Available records at the Municipal Hall list the following town executives from 1898 until present:

| Year | Name | Title |
|---|---|---|
| 1898 | Juan Agulo | Kapitan del Pueblo |
| 1899 | Solomon Ibanez | Kapitan del Pueblo |
| 1900 | Diego de los Santos | Kapitan del Pueblo |
| 1901 | Macario Santos | Kapitan del Pueblo |
| 1902 | Basilio de los Santos | Kapitan del Pueblo |
| 1903 | Manuel Ibanez | Kapitan del Pueblo |
| 1904 | Mariano Pangan | Kapitan del Pueblo |
| 1905 | Mariano Vergara | Kapitan del Pueblo |
| 1906–1908 | Sisenando Pineda | Presidente Municipal (merged with San Luis) |
| 1908–1910 | Pablo Cruz | Presidente Municipal (merged with San Luis) |
| 1910–1912 | Teodoro Punsalan | Presidente Municipal |
| 1913–1915 | Macario Perez | Presidente Municipal |
| 1916–1918 | Urbano Guevara | Presidente Municipal |
| 1919–1924 | Servillano Ibanez | Presidente Municipal |
| 1925–1927 | Ramon Tuano | Presidente Municipal |
| 1935–1936 | Catalino Ibanez | Appointed Mayor |
| 1937–1938 | Domingo Pineda | Appointed Mayor |
| 1938–1939 | Patrocinio Yabut | Acting Mayor |
| 1939–1941 | Patrocinio Yabut | Elected Mayor |
| 1941–1942 | Agustin Sese | Acting Mayor |
| 1942–1944 | Ramon Ibanez | Appointed Mayor by Japanese |
| 1945–1946 | Felipe Almario | Appointed Mayor |
| 1946 | Eusebio Francisco | Appointed Mayor |
| 1947–1949 | Fernando Galang | Appointed Mayor |
| 1949–1952 | Jose S. Yabut Sr. | Elected Mayor |
| 1953–1956 | Gregorio M. Santillan Sr. | Elected Mayor |
| 1957–1960 | Jose S. Yabut Sr. | Elected Mayor |
| 1960 | Felicisimo Pamandanan | Officer-In-Charge |
| 1961–1968 | Cornelio S. Sanga | Elected Mayor |
| 1969–1975 | Lamberto Punsalan | Elected Mayor |
| 1976–1979 | Ruben Dagdag | Assumed the post being Vice Mayor at the time. (Mayor Punsalan was killed) |
| 1980–1986 | Jose Yabut Jr. | Elected Mayor |
| 1986–1988 | Gaudencio Pineda | Appointed Mayor |
| 1988–1998 | Manuel S .Bondoc | Elected Mayor |
| 1998–2001 | Azor L. Sitchon | Elected Mayor |
| 2001–2010 | Rodrigo Miranda Canlas | Elected Mayor |
| 2010–2019 | Leonora Capule Wong | Elected Mayor |
| 2019–2025 | Abundio Punsalan Jr. | Elected Mayor |
| 2025-present | Anne Canlas | Acting Mayor |

==Education==
The San Simon Schools District Office governs all educational institutions within the municipality. It oversees the management and operations of all private and public, from primary to secondary schools.
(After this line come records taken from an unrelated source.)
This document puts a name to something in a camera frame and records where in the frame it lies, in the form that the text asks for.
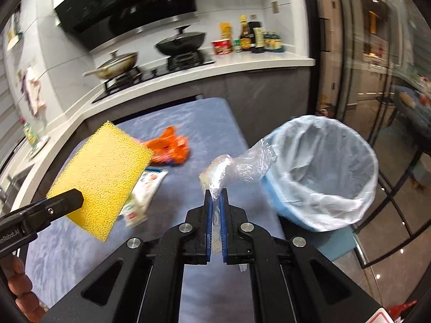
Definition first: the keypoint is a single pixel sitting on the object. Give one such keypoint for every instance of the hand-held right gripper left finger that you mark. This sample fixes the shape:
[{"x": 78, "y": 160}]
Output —
[{"x": 208, "y": 218}]

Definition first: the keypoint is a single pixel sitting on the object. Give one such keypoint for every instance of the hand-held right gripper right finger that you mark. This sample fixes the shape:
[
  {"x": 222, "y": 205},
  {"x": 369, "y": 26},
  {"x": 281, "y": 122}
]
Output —
[{"x": 224, "y": 222}]

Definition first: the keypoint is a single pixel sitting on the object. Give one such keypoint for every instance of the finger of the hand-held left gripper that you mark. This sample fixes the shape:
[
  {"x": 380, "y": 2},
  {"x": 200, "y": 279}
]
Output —
[{"x": 60, "y": 205}]

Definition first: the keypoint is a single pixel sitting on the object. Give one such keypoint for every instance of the yellow sponge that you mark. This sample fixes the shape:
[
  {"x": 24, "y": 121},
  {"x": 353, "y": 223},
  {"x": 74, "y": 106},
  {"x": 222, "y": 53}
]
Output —
[{"x": 101, "y": 175}]

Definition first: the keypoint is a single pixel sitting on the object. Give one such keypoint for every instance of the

===Primary and elementary schools===

- Dela Paz Elementary School
- San Agustin Elementary School
- San Isidro Elementary School
- San Jose Elementary School
- San Juan Elementary School
- San Miguel Elementary School
- San Nicolas Elementary School
- San Pablo Elementary School
- San Pedro Elementary School
- San Simon Elementary School
- Sta. Cruz Elementary School
- Sta. Monica Elementary School
- Sto. Nino Elementary School
- The Covenant United Methodist Church Child Developmen Center
- The United Methodist Church Ecumenical Kiddie Mission School

===Secondary schools===

- Assumpta Technical High School
- Concepcion Integrated School
- Dela Paz Libutad High School
- Pampanga Central High School
- San Pedro National High School
- San Simon High School
- Sta. Monica High School

===Higher educational institution===
- Next Generation Technological College
- St. Augustine Institute of Pampanga

==Telecommunications==
The town is served by PLDT, PilTel, DatelCom, Smart, Globe, Dito and with new copper line Converge ICT.